La lista negra de Morena
Sí, Adolf Hitler y el régimen nazi tenían perfectamente identificados a sus enemigos. Esta identificación operaba en dos niveles claros: a través de una clasificación ideológica y racial generalizada, y mediante listas negras con nombres y apellidos específicos de personas que debían ser capturadas o ejecutadas.
El "Libro Negro" ( Sonderffahndugslite G.B)
El ejemplo más preciso de individuos identificados con nombre y apellido es el Libro Negro de Hitler, una lista elaborada por las SS y la Gestapo de cara a la planeada (pero nunca ejecutada) invasión de Gran Bretaña en 1940.
Este documento secreto contenía exactamente dos mil 820 nombres de personas prominentes y organizaciones identificadas como "enemigos del Estado, traidores e indeseables". Si los nazis hubieran conquistado el Reino Unido, estas personas habrían sido arrestadas y ejecutadas de inmediato.
Líderes políticos: Winston Churchill, Clement Attlee y Anthony Eden.
Escritores y artistas: H.G. Wells, Virginia Woolf, Aldous Huxley y la actriz Sybil Thorndike.
Figuras curiosas: Robert Baden-powell, el fundador de los Boy Scouts, por considerar que su organización realizaba labores de espionaje.
Los enemigos ideológicos y colectivos
El pueblo judío: Para Hitler, los judíos eran el "enemigo número uno". Utilizó la teoría conspirativa del "judeobolchevismo" para culparlos falsamente de la derrota alemana en la Primera Guerra Mundial y del auge del comunismo. Esto desencadenó el Holocausto, el genocidio sistemático de seis millones de judíos.
Comunistas y socialistas: El marxismo era visto como una plaga destructora de naciones. Fueron de los primeros en ser perseguidos y enviados a los campos de concentración
Minorías étnicas y sociales: Los romaníes (gitanos), los afroalemanes y las personas con discapacidades físicas o mentales eran catalogados como "amenazas a la pureza genética".
Homosexuales: Perseguidos bajo la premisa de que su conducta afectaba la tasa de natalidad de la supuesta raza superior.
Disidentes religiosos: Grupos como los Testigos de Jehová, quienes se negaban a jurar lealtad a Hitler o a unirse al ejército alemán.
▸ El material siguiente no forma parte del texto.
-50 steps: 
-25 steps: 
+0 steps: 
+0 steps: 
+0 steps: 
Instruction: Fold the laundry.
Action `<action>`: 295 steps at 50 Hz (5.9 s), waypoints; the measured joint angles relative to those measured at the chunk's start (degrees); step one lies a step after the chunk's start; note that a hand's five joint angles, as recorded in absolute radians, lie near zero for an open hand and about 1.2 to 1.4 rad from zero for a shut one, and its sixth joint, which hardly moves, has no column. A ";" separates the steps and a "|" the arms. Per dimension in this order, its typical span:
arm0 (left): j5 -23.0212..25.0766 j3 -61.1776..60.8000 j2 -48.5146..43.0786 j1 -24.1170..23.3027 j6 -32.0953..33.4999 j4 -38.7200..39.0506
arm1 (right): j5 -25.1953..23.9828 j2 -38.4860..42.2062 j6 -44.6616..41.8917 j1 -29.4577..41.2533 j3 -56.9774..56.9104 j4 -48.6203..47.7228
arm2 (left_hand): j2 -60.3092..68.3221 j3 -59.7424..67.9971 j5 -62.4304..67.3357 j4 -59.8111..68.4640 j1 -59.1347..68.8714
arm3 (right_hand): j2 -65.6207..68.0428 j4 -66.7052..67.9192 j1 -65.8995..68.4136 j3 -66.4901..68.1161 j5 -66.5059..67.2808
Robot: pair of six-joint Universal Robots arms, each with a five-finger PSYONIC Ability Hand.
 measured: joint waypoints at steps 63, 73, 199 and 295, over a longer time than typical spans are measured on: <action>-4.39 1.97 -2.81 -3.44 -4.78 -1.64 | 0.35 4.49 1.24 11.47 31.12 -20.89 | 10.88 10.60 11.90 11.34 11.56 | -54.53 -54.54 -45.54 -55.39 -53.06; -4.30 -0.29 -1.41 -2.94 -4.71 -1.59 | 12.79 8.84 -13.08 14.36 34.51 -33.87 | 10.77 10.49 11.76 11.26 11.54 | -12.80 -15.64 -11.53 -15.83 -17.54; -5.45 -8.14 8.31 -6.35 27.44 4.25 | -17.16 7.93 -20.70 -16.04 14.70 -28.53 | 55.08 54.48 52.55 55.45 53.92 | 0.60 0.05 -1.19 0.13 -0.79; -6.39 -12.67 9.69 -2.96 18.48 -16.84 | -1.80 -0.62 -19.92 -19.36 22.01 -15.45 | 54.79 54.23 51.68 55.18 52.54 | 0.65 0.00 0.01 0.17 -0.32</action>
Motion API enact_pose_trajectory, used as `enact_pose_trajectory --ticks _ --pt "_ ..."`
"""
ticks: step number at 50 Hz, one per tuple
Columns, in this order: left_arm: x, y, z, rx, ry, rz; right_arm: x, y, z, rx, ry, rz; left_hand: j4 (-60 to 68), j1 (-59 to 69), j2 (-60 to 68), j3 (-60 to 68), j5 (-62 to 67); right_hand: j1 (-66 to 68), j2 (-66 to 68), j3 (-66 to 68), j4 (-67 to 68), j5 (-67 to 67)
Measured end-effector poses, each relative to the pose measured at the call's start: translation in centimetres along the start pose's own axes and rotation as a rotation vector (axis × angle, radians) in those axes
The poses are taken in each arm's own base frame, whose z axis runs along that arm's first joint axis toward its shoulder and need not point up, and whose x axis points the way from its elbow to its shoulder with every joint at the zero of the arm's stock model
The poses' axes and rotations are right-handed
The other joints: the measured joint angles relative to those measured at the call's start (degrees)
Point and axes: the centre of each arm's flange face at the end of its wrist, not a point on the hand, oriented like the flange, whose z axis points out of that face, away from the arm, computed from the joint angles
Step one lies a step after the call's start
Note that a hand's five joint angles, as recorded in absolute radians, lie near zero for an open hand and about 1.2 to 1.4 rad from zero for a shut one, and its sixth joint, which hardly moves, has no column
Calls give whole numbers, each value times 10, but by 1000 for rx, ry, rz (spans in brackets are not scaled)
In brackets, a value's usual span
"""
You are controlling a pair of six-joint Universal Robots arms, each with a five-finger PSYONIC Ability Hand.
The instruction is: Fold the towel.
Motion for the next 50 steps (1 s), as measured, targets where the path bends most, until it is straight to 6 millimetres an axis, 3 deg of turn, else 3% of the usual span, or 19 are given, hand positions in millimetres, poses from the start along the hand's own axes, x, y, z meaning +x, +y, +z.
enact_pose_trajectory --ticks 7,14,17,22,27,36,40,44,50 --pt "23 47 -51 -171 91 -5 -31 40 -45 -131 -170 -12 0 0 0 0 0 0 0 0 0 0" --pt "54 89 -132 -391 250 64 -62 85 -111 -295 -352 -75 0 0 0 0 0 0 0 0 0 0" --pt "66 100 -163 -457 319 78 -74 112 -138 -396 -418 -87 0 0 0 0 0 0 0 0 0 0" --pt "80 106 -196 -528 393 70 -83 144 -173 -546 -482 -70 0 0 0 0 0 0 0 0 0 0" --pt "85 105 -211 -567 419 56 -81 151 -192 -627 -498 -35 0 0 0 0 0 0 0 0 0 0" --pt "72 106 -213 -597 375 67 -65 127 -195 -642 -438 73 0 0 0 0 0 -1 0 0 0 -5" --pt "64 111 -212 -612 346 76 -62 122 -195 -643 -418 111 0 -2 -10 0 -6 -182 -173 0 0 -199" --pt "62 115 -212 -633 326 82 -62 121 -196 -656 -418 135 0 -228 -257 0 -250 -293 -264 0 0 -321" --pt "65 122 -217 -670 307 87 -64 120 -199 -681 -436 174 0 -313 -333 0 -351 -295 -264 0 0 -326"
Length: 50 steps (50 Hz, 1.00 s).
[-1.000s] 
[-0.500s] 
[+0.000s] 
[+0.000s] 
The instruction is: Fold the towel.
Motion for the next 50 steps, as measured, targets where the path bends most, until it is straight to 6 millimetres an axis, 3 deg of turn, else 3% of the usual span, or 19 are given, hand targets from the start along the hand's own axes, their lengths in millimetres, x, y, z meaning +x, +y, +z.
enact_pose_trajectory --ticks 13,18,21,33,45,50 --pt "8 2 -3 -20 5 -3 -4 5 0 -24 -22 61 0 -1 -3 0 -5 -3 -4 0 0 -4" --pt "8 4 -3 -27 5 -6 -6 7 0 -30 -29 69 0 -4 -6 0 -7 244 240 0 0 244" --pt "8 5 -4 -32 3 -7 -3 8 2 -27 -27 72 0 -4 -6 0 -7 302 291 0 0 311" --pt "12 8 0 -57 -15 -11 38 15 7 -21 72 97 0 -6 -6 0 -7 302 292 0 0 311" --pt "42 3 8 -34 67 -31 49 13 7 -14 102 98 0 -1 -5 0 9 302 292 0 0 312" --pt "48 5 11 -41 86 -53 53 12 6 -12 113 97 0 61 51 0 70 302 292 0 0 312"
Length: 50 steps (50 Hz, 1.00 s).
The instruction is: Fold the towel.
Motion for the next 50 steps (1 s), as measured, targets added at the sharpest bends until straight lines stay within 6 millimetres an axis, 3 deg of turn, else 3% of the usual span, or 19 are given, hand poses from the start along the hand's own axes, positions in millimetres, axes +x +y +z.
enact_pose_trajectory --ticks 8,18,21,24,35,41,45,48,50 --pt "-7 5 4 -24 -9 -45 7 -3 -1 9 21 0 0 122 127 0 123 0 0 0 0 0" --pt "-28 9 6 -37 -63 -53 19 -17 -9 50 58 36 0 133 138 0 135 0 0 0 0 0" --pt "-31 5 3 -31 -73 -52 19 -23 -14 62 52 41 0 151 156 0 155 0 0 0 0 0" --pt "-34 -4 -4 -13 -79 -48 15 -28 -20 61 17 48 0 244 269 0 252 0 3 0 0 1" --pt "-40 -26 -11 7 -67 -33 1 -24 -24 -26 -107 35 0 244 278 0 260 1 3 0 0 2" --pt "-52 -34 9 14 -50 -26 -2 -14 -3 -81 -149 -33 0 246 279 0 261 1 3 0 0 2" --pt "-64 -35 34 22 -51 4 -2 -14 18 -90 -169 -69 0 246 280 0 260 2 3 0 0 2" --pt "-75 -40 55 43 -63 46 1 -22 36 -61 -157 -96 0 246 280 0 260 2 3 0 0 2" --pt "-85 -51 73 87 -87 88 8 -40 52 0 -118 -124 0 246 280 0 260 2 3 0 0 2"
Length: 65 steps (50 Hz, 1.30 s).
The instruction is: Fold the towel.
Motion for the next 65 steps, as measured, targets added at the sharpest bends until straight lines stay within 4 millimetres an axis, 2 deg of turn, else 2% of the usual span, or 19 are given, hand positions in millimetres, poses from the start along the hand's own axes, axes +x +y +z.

Enemigos dentro de sus propias filas
Hitler también identificaba amenazas dentro del propio nazismo. El ejemplo más claro fue la Noche de los Cuchillos Largos (1934), una purga política donde mandó asesinar a antiguos aliados que amenazaban su control absoluto, como Ernst Röhm (líder de las SA) y facciones socialistas del partido.
Lo imaginó Philip K. Dick en su ucronia de 1962, El hombre del castillo. Un mundo en el que la contienda de Stalingrado no acaba con las esperanzas del ejército alemán sino que éste sale victorioso dominando al pueblo ruso, sometiendo por fin a los aliados y haciéndose así con el control geográfico e ideológico, el nuevo orden mundial.
En esa realidad alternativa que todavía era posible en 1939 compusieron los nazis varios planes futuros para el Reich, como el que ha llegado a nuestro conocimiento gracias al trabajo del Imperial War Museum de Londres. Sus responsables han digitalizado uno de los documentos más sorprendentes de la inteligencia nacional socialista. La Operación Leon Marino (o la Unternehmen Seelöwe) trataba la posible invasión de Gran Bretaña por parte de los alemanes en 1939.